Bucketing with `bucket()` and `bucket_auto()`¶

Manual boundaries¶

pipeline = Pipeline().bucket(
    {"count": Sum(1), "total_amount": Sum("$amount")},
    by="$amount",
    boundaries=[0, 100, 500, 1000, 5000],
    default="other",
)

Automatic buckets¶

pipeline = Pipeline().bucket_auto(
    {"count": Sum(1), "avg_amount": Avg("$amount")},
    by="$amount",
    buckets=5,
)

An optional granularity parameter controls the preferred number series for boundaries (e.g., "R5", "POWERSOF2").

Unwinding arrays with `unwind()`¶

Deconstruct an array field into one document per element:

pipeline = Pipeline().unwind("$tags")

Preserve documents with empty or missing arrays:

pipeline = Pipeline().unwind(
    "$tags",
    preserve_null_and_empty_arrays=True,
)

Track the original array index:

pipeline = Pipeline().unwind(
    "$tags",
    include_array_index="tag_index",
)

`CollectionPipeline`¶

CollectionPipeline binds a pipeline to a specific collection name.
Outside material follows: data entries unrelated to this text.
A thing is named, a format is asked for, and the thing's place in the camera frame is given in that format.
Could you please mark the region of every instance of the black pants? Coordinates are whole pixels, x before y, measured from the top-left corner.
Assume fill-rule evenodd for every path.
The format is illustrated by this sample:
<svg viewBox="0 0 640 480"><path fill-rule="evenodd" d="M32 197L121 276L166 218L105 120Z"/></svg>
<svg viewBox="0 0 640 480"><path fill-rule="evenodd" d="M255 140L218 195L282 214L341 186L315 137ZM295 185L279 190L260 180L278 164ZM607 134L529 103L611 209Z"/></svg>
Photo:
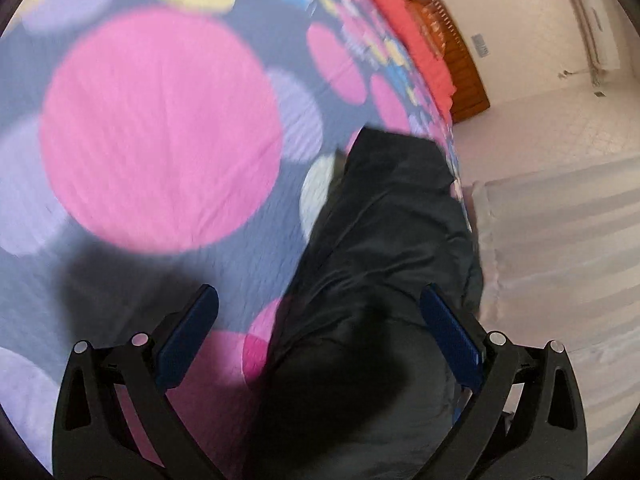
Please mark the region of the black pants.
<svg viewBox="0 0 640 480"><path fill-rule="evenodd" d="M482 274L436 144L365 128L276 320L249 480L411 478L449 431L454 380L417 308Z"/></svg>

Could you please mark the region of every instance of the black fabric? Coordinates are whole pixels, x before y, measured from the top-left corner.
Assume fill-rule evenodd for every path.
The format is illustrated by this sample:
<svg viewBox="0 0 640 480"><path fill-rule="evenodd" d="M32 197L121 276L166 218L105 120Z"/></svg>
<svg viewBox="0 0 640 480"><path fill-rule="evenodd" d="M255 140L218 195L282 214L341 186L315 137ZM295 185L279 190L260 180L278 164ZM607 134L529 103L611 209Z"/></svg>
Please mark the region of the black fabric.
<svg viewBox="0 0 640 480"><path fill-rule="evenodd" d="M454 380L417 307L482 291L436 144L365 128L276 319L249 480L411 478L451 427Z"/></svg>

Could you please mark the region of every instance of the polka dot bedsheet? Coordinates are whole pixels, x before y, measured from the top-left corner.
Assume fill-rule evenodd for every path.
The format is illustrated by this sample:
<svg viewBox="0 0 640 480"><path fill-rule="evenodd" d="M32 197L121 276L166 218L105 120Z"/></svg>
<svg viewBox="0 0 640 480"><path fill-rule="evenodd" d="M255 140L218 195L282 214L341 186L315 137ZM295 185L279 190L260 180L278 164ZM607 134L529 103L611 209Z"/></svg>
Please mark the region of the polka dot bedsheet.
<svg viewBox="0 0 640 480"><path fill-rule="evenodd" d="M456 170L448 118L370 0L24 0L0 77L5 411L50 469L73 343L151 330L210 283L220 316L169 398L238 478L335 151L368 123Z"/></svg>

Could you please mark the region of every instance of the blue gripper pad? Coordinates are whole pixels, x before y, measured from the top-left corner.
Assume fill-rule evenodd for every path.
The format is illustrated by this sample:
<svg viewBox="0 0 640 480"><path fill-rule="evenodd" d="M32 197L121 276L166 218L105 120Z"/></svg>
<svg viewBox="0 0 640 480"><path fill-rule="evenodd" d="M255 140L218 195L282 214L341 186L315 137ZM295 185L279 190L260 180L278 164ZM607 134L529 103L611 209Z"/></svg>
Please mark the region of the blue gripper pad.
<svg viewBox="0 0 640 480"><path fill-rule="evenodd" d="M156 356L156 386L162 392L180 385L218 317L216 289L207 285L201 291L180 314L180 321Z"/></svg>
<svg viewBox="0 0 640 480"><path fill-rule="evenodd" d="M456 381L477 393L483 380L479 349L432 286L422 291L418 306Z"/></svg>

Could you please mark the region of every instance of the orange cloth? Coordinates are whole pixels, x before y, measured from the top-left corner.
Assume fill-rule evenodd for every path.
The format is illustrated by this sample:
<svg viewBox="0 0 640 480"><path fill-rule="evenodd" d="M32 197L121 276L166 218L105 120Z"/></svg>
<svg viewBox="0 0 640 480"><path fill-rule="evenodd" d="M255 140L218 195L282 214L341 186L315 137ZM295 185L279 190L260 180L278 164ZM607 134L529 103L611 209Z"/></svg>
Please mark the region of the orange cloth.
<svg viewBox="0 0 640 480"><path fill-rule="evenodd" d="M373 0L409 52L431 91L441 115L450 120L451 96L456 87L443 58L437 58L425 42L420 28L407 8L406 0Z"/></svg>
It is used as the other argument in lookup() and union_with():

from gault.pipelines import CollectionPipeline

archived = CollectionPipeline("orders").match({"status": "archived"})

# Use in lookup
pipeline = Pipeline().lookup(archived, into="archived_orders")

# Use in union
pipeline = Pipeline().union_with(archived)

Custom transforms with `pipe()`¶

pipe() passes the current pipeline as the first argument to a callable, enabling reusable pipeline fragments:

def paginate(p: Pipeline, page: int, size: int) -> Pipeline:
    return p.skip((page - 1) * size).take(size)

def active_only(p: Pipeline) -> Pipeline:
    return p.match(Order.status == "active")

pipeline = (
    Pipeline()
    .pipe(active_only)
    .sort(Order.amount.desc())
    .pipe(paginate, 3, 20)
)

This keeps pipeline construction readable and composable without inheritance.

Other useful stages¶

Grouping¶

Pipeline().group(
    {"total": Sum("$amount"), "count": Count()},
    by="$status",
)

Adding/removing fields¶

Pipeline().set({"full_total": {"$multiply": ["$amount", "$quantity"]}})
Pipeline().set_field("processed", True)
Pipeline().unset("_id", "internal_field")

Counting¶

Pipeline().match(Order.status == "active").count("active_count")

Random sampling¶

Pipeline().sample(10)

Replace document root¶

Pipeline().replace_with("$nested_doc")

Raw stages¶

For any stage not covered by the fluent API:

Pipeline().raw({"$densify": {"field": "timestamp", "range": {"step": 1, "unit": "hour"}}})

In-memory testing with `Pipeline.documents()`¶

Create a pipeline seeded with in-memory documents for testing without a database:

pipeline = Pipeline.documents(
    {"id": 1, "amount": 100, "status": "active"},
    {"id": 2, "amount": 200, "status": "completed"},
    {"id": 3, "amount": 50, "status": "active"},
).match(Field("status").eq("active"))

stages = pipeline.build()
# [{"$documents": [...]}, {"$match": {"status": {"$eq": "active"}}}]

When passed to manager.select(), documents-based pipelines are executed against database.aggregate() rather than a specific collection.